• [Problem requirements]
Exact transcription begins at the first line of the material below and ends with the line holding "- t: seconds"; pictures are skipped.

• [Dataset extract]
-*-*-
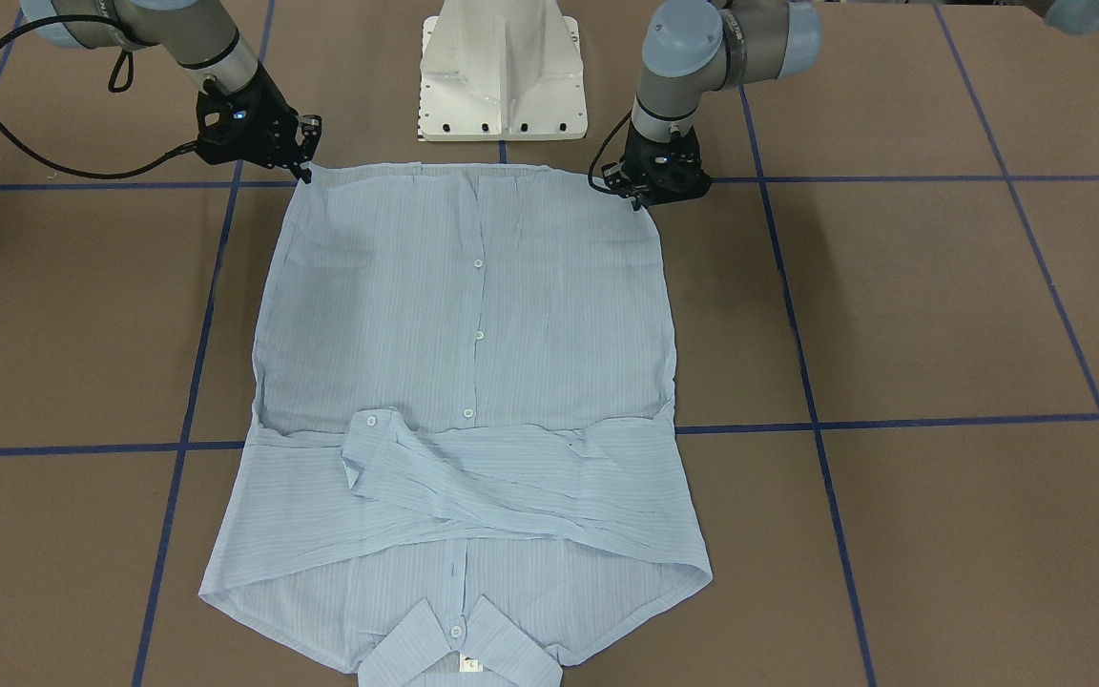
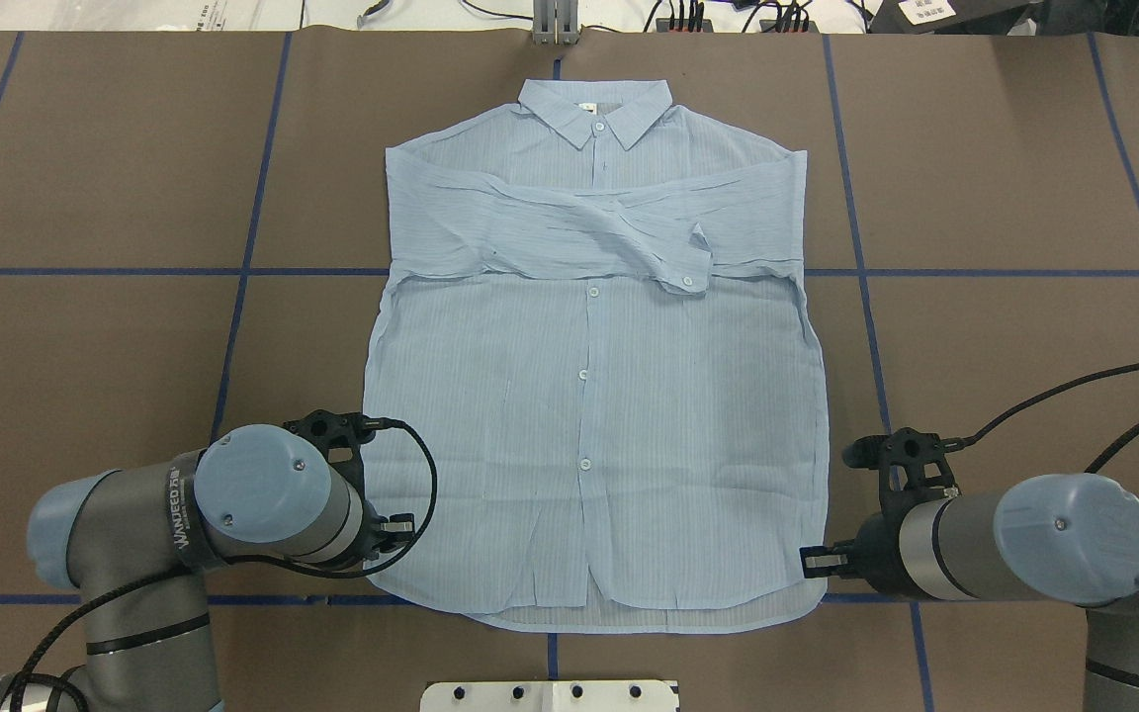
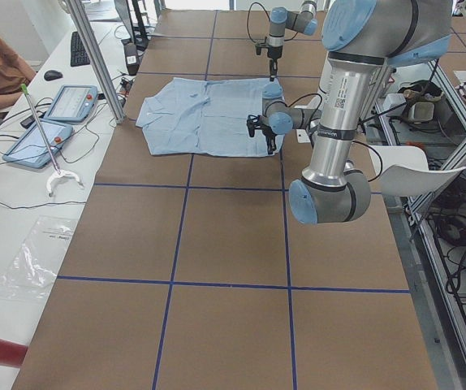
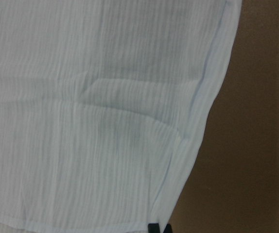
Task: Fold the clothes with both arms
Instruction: 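Grasp the hem corners with both grippers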
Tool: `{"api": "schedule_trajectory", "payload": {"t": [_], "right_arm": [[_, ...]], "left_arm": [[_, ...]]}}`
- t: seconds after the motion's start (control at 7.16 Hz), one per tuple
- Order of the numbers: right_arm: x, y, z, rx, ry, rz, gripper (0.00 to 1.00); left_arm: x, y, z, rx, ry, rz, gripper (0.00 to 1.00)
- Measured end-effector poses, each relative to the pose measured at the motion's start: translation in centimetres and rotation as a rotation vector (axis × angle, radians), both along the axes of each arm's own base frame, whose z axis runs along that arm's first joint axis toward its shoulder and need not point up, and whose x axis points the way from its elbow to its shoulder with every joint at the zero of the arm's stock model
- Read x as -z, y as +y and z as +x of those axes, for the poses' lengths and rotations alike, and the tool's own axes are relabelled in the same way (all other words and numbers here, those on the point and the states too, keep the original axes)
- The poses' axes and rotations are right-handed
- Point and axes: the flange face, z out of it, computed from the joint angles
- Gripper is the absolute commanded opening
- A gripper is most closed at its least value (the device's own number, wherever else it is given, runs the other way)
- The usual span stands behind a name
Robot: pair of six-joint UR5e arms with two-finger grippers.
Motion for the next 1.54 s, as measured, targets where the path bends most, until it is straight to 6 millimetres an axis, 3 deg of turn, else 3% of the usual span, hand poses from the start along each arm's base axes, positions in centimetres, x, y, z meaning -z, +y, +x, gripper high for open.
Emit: {"api": "schedule_trajectory", "payload": {"t": [0.28, 0.84, 1.26, 1.54], "right_arm": [[0.2, -0.2, 0.2, -0.006, -0.004, 0.000, 0.00], [1.2, -2.4, 2.4, -0.023, -0.035, -0.026, 0.00], [1.8, -5.6, 5.9, -0.034, -0.075, -0.080, 0.00], [2.0, -6.5, 7.0, -0.041, -0.091, -0.093, 0.00]], "left_arm": [[0.4, 0.1, -0.3, -0.002, 0.008, 0.004, 0.00], [1.2, 1.5, -5.7, -0.049, 0.051, 0.061, 0.00], [1.6, 1.5, -6.1, -0.059, 0.062, 0.076, 0.00], [1.5, 0.9, -6.3, -0.056, 0.059, 0.085, 0.00]]}}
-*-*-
• [Exercise response]
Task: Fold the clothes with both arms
Instruction: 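Grasp the hem corners with both grippers
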Tool: `{"api": "schedule_trajectory", "payload": {"t": [_], "right_arm": [[_, ...]], "left_arm": [[_, ...]]}}`
- t: seconds after the motion's start (control at 7.16 Hz), one per tuple

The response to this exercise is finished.